It is also possible that the number of target cells or the receptor level can be affected by the gender-related hormonal environment. It has been shown in rat quiescent liver cells that type C ecotropic retrovirus receptor can be upregulated by some hormones, including dexamethasone and insulin (Wu et al., 1994 ). Vassiliadou et al. (1999)
showed in another study that progesterone-induced inhibition of chemokine receptor expression on peripheral blood mononuclear cells correlated with reduced infectiousness of human immunodeficiency virus type 1 in vitro. This study also suggested that progesterone could have negative effects on chemokine-mediated recruitment of lymphocytes and monocytes to mucosal epithelia. In the present study NMRI mice were inoculated intraperitoneally with different virus clones, and one potential explanation for the observed general gender difference in susceptibility might be that sex hormones induce dimorphism in the recruitment of target cells at this site of infection.
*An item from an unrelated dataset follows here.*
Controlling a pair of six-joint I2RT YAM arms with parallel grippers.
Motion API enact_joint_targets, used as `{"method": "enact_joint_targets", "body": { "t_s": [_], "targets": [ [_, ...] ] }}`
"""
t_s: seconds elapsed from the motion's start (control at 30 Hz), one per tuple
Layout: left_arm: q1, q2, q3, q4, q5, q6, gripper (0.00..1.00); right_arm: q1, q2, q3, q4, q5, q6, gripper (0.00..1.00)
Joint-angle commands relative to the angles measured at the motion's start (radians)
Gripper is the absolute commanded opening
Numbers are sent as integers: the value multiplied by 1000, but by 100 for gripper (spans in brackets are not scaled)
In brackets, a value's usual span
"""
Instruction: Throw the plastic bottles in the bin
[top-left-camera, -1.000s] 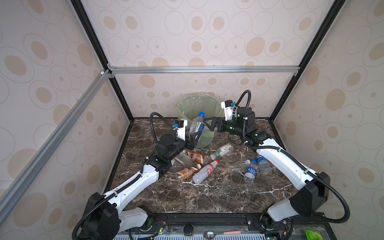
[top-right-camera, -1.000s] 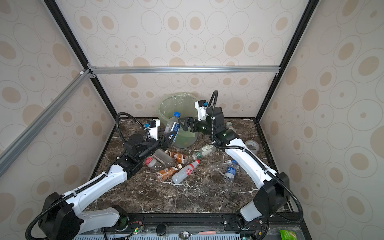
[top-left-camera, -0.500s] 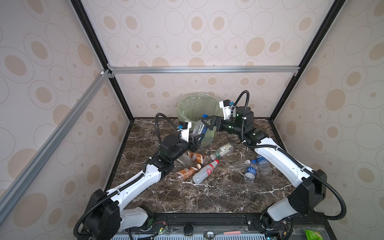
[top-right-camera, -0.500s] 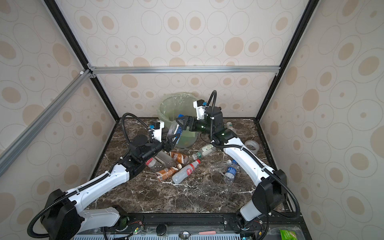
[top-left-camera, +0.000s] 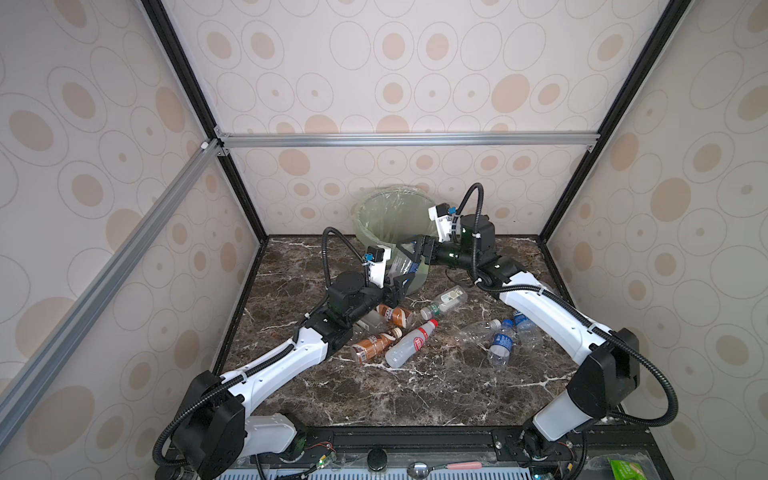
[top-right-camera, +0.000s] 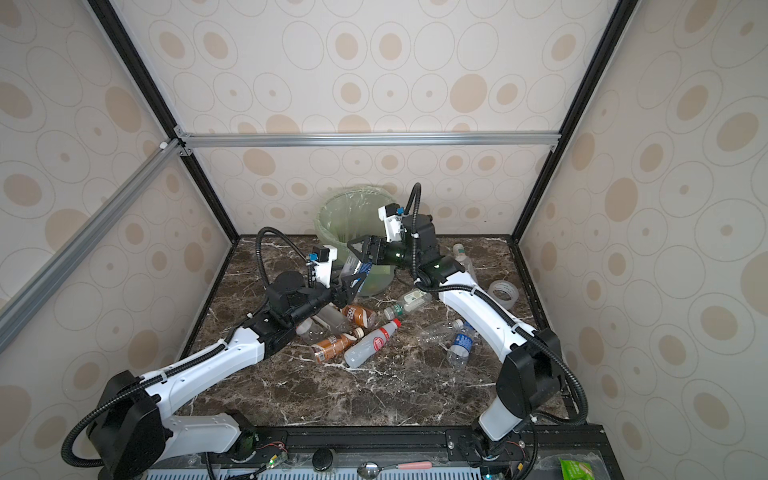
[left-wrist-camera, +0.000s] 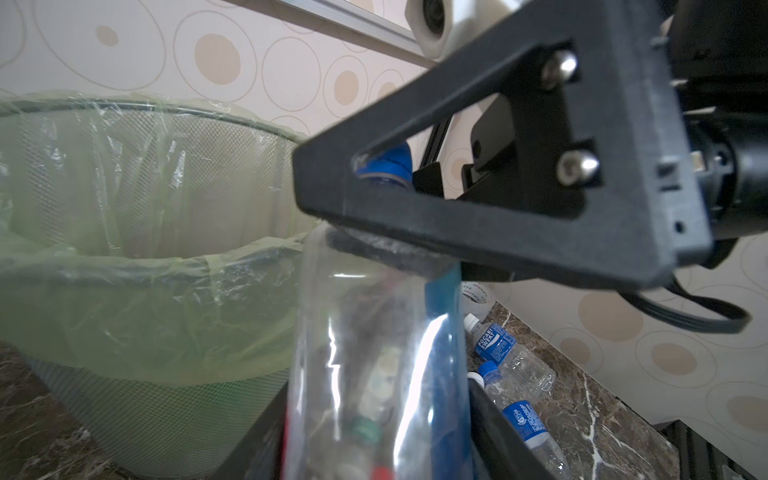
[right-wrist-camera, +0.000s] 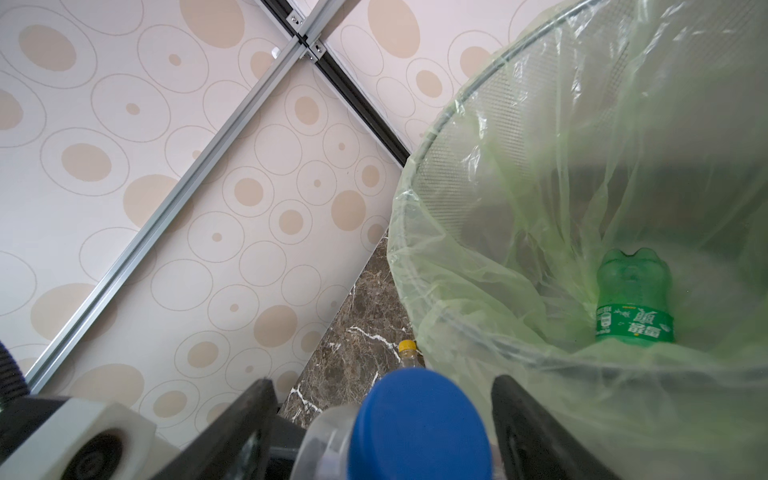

In conclusion, we have shown that gender clearly is of importance in primary FIS-2 infection. The time from virus inoculation to detectable infection was shorter for male mice than for female mice and this gender-related sensitivity, probably due to high initial replication of FIS-2 in male mice, resulted in higher male susceptibility to FIS-2-induced immunosuppression. Studies with recombinant viruses between FIS-2 and the prototype F-MuLV, clone 57, revealed that the FIS-2 LTR was one major factor contributing to the observed gender difference, and we speculate that this might, at least in part, be due to the presence of a GRE in FIS-2 LTR. We now focus on identifying the cell types infected by FIS-2 during primary infection in male and female mice and investigate possible direct activation of FIS-2 LTR by sex hormones in these cells.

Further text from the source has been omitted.